O governo Lula caminha para bater o recorde de saídas ministeriais pré-eleitorais da história recente do Brasil. Pelo menos 16 ministros deixarão suas pastas esta semana para se candidatar em outubro ou reforçar campanhas nos estados.
O prazo legal para a desincompatibilização termina no sábado (4 de abril), mas o presidente já convocou para terça-feira (31) uma reunião com titulares e substitutos — uma passagem de bastão coletiva que Lula pretende concluir em um único dia.
Recorde histórico nas trocas ministeriais
Nos três governos anteriores com o mesmo calendário eleitoral, o número de saídas se manteve estável: foram 10 ministros no governo Bolsonaro em 2022, o mesmo registrado no segundo mandato de Dilma Rousseff em 2014 e no segundo governo Lula em 2010. Com pelo menos 16 saídas confirmadas — e a situação de quatro titulares ainda indefinida —, o terceiro mandato de Lula ultrapassa todas essas marcas com folga.
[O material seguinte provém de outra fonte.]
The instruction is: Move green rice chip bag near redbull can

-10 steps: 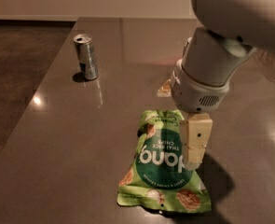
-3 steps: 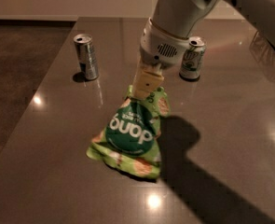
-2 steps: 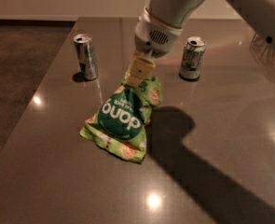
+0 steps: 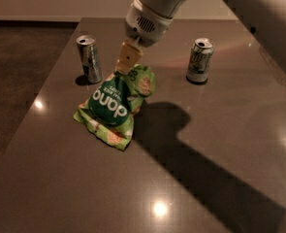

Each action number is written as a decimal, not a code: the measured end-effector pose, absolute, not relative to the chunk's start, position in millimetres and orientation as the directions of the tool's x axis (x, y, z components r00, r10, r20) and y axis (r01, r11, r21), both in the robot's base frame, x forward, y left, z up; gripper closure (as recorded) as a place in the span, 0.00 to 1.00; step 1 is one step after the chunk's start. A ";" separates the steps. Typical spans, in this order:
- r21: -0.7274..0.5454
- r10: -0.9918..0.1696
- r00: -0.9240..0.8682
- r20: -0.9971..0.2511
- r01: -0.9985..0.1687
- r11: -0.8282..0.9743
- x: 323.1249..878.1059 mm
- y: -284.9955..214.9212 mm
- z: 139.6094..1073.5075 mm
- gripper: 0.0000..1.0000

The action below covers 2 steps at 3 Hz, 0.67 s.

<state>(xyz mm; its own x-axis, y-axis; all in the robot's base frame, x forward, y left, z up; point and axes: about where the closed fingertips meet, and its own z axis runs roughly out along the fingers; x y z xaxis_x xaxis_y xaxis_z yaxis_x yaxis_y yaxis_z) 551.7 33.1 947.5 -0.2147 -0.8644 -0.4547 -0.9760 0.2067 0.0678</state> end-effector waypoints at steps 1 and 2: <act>0.072 -0.850 -0.251 -0.464 -0.967 0.246 566.4 53.1 951.8 1.00; 0.073 -0.842 -0.279 -0.462 -0.958 0.278 578.2 66.8 952.4 1.00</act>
Offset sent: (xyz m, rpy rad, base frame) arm 0.0385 0.0448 0.0073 0.0018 0.0084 -0.1141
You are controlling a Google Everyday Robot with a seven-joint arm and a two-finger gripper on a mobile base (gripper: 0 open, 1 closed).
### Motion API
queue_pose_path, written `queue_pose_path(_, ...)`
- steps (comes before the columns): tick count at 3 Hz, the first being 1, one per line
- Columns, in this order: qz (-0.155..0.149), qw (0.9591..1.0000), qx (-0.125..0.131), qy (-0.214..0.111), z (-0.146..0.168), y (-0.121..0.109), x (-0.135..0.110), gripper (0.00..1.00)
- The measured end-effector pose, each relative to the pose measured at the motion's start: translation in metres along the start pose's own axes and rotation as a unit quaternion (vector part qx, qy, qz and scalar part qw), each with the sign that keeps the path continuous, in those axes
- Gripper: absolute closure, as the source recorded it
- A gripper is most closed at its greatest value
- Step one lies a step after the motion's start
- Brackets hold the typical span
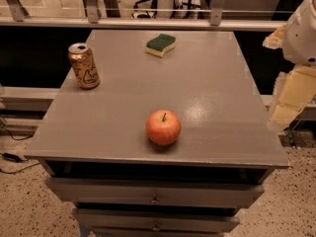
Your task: Pick apple
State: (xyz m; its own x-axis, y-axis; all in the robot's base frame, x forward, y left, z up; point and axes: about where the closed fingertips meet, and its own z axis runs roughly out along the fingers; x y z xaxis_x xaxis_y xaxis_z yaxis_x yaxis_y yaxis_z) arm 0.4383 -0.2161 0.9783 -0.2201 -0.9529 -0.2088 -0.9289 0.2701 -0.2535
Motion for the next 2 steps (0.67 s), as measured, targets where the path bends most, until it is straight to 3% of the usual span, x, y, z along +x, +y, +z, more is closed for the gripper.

O volume elevado tem dois fatores principais, segundo auxiliares do Planalto. O primeiro é o crescimento do número de pastas desde o início do mandato. O segundo é o peso da disputa de 2026, que atrai para a arena eleitoral lideranças que acumularam visibilidade à frente de ministérios estratégicos.
Estratégia de continuidade e as exceções
Para minimizar o impacto das saídas no funcionamento do governo, Lula optou, na maioria dos casos, por promover os próprios secretários-executivos ao posto de titular interino. Há, no entanto, exceções relevantes. No Ministério do Planejamento e Orçamento, o nome indicado para substituir Simone Tebet (PSB) é Bruno Moretti, secretário de Análise Governamental da Casa Civil — portanto, externo à pasta.
Na articulação política, Olavo Noleto, chefe do Conselhão, chegou a ser chamado de “sucessor natural” pela própria Gleisi Hoffmann (PT). Nos últimos dias, porém, Lula sinalizou a aliados que prefere alguém com experiência no Legislativo. A vaga segue em aberto.
A saída mais emblemática é a de Fernando Haddad, que deixou a Fazenda para disputar o governo de São Paulo contra Tarcísio de Freitas — movimento que o presidente considerava estratégico para segurar votos no maior colégio eleitoral do país.
Marqueteiro de Lula também deixa o governo
Nem todos os ministros saem para disputar cargos. O caso mais simbólico é o de Sidônio Palmeira, ministro da Comunicação Social e arquiteto da campanha vitoriosa de 2022. A previsão é que ele deixe o governo apenas no meio do ano para assumir o comando da estratégia eleitoral de Lula em 2026.
A saída de Sidônio reforça a leitura de que a montagem da campanha do presidente já está em curso dentro do próprio governo, antes mesmo da janela eleitoral formal se abrir plenamente.
Com a reunião de terça-feira (31), o Planalto quer encerrar o ciclo de incerteza sobre quem fica e quem sai o mais rápido possível, evitando vácuos de gestão prolongados. O desempenho dos ministérios no segundo semestre, sob novos titulares, será um dos termômetros do capital político disponível para a campanha de reeleição de Lula.